Try it
Only the closing portion of the entries is to be reproduced: the line containing "(35, 278): 90" through the very last line, exactly as written.

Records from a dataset
=-=-=

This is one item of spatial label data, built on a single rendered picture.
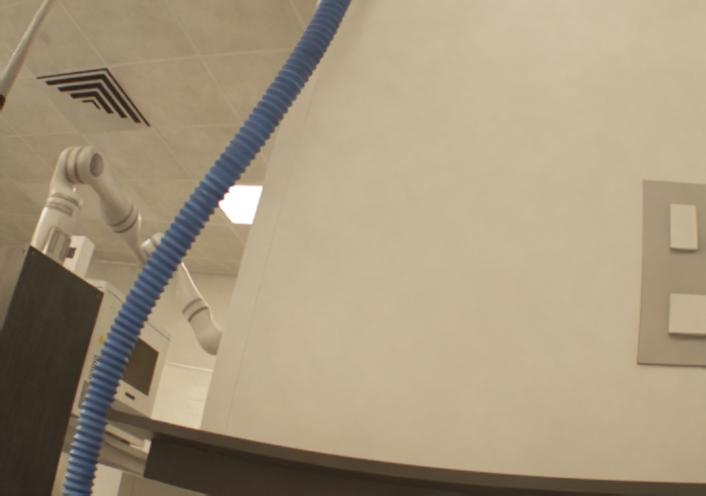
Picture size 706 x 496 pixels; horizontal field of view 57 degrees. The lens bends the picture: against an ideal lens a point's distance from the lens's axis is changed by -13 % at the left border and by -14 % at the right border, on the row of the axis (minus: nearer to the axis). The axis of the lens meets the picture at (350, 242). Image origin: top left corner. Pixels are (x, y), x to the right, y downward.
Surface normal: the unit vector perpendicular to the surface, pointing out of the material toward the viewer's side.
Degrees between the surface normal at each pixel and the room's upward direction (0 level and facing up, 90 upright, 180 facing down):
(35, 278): 90
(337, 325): 90
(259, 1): 180
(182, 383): 90
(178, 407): 90
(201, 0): 180
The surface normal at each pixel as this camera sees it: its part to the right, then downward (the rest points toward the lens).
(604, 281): -0.25, -0.46
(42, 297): 0.85, -0.06

=-=-=

Answer below
(35, 278): 90
(337, 325): 90
(259, 1): 180
(182, 383): 90
(178, 407): 90
(201, 0): 180
The surface normal at each pixel as this camera sees it: its part to the right, then downward (the rest points toward the lens).
(604, 281): -0.25, -0.46
(42, 297): 0.85, -0.06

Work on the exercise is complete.